Atracurium is inactivated by high pH and so must not be mixed in the same syringe with thiopentone or any alkaline agent.
When a small vein is selected as the injection site, atracurium should be flushed through the vein with physiological saline after injection. When other anaesthetic drugs are administered through the same in-dwelling needle or cannula as atracurium it is important that each drug is flushed through with an adequate volume of physiological saline.
Atracurium besylate is hypotonic and must not be administered into the infusion line of a blood infusion.
Studies in malignant hyperthermia in susceptible animals (swine), and clinical studies in patients susceptible to malignant hyperthermia indicate that atracurium does not trigger this syndrome.
In common with other non-depolarising neuromuscular blocking agents, resistance may develop in patients suffering from burns. Such patients may require increased doses, dependent on the time elapsed since the burn injury and the extent of the burn.

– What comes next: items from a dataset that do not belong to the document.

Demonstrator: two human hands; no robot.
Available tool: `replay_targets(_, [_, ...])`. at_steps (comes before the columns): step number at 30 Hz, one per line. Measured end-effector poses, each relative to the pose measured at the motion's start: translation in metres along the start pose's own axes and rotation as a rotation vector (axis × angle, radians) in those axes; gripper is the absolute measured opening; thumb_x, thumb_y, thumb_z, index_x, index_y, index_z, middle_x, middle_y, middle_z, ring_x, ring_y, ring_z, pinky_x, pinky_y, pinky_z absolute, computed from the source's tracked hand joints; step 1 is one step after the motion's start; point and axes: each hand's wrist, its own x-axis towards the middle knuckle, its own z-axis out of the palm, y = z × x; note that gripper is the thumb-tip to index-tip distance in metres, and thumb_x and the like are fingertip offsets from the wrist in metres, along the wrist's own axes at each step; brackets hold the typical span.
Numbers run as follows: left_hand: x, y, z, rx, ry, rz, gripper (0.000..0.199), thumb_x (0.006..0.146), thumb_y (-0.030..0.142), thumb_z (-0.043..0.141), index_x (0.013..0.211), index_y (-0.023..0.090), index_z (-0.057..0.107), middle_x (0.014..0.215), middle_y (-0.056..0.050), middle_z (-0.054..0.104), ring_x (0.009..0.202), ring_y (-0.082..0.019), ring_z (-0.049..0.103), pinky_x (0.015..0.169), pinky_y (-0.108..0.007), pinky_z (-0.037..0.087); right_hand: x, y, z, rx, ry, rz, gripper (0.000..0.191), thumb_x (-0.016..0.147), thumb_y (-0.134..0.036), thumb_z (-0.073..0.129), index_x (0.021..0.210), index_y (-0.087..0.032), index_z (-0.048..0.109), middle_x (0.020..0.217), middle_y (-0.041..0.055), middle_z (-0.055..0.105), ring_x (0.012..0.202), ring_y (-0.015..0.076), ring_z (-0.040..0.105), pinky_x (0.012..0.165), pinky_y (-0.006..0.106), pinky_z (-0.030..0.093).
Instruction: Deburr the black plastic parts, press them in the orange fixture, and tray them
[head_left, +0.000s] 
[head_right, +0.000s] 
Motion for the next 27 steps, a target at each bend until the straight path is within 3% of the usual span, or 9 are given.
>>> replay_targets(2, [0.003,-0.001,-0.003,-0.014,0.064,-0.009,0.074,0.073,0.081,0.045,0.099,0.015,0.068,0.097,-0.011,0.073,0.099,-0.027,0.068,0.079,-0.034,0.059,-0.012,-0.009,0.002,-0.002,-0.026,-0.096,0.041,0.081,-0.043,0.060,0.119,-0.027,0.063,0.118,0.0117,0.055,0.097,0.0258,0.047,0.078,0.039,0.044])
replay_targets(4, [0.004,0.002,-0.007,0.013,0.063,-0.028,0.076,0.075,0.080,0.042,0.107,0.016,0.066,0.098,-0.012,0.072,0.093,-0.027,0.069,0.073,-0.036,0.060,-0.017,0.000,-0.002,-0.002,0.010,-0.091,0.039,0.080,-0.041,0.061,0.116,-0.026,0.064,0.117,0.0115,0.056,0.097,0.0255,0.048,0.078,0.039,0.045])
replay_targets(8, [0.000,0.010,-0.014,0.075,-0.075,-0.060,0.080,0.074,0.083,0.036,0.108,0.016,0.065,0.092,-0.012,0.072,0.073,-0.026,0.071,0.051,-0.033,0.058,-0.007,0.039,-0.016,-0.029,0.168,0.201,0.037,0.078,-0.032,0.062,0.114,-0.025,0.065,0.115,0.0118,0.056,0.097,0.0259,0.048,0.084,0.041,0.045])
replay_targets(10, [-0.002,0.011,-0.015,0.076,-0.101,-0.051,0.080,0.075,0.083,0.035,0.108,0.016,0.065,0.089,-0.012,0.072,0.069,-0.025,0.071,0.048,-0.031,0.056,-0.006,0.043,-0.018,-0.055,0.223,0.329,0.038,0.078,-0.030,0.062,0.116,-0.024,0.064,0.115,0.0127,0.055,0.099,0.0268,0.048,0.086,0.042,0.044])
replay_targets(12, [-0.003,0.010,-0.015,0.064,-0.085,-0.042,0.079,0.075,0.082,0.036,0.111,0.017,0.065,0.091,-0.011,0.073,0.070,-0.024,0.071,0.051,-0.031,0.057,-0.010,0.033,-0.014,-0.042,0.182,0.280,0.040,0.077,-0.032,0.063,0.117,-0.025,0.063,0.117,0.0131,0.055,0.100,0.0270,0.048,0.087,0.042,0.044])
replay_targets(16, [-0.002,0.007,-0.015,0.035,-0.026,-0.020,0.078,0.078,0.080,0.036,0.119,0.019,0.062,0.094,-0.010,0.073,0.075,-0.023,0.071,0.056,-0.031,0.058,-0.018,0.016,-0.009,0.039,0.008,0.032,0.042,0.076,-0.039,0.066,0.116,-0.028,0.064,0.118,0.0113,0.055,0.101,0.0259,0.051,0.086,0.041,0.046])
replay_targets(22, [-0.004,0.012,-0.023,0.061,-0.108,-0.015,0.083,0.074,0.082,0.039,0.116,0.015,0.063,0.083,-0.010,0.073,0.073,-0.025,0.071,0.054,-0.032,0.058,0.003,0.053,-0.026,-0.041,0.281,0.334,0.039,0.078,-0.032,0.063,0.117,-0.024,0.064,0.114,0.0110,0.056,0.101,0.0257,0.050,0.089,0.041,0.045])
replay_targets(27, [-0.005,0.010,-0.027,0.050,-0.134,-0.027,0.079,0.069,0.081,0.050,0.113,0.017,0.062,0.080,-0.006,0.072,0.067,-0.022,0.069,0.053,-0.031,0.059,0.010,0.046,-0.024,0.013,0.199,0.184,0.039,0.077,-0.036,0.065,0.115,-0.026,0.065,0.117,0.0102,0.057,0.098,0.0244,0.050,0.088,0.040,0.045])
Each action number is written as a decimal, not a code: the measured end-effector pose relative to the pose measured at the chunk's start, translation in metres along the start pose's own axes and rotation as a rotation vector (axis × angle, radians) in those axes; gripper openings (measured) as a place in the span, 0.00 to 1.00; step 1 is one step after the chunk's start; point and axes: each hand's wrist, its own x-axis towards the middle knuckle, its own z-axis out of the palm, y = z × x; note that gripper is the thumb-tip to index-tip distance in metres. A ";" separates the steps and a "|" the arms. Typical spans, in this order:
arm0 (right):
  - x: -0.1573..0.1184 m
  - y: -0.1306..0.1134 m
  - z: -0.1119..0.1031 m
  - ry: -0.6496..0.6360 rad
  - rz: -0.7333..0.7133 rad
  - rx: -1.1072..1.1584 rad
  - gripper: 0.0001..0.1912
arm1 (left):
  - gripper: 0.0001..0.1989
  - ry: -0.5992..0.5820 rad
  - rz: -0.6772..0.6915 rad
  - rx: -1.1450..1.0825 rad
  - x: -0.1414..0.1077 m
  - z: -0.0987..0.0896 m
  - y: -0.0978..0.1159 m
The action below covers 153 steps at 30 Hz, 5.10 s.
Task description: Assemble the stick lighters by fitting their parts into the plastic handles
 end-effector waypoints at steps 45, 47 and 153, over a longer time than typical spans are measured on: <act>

Intensive Care Unit (ICU) patients: When administered to laboratory animals in high doses, laudanosine, a metabolite of atracurium has been associated with transient hypotension and, in some species, cerebral excitatory effects. Although seizures have been seen in ICU patients receiving atracurium, a causal relationship to laudanosine or atracurium has not been established.
Mutagenicity: Atracurium has been evaluated in 3 short term mutagenicity tests: It was not mutagenic in either the in vitro Ames Salmonella assay (at concentrations up to 1,000 μg/plate) or in an in vivo rat bone marrow assay (at doses up to those which resulted in neuromuscular blockade); in in vitro test, the mouse lymphoma assay, mutagenicity was not observed at doses up to 60 μg/ml which killed up to 50% of the treated cells, but it was moderately mutagenic at concentrations of 80 mcg/ml in the absence of metabolising agent and weakly mutagenic at a very high concentration (1,200 mcg/ml) when metabolizing enzymes were added, at both concentration over 80% of cells were killed.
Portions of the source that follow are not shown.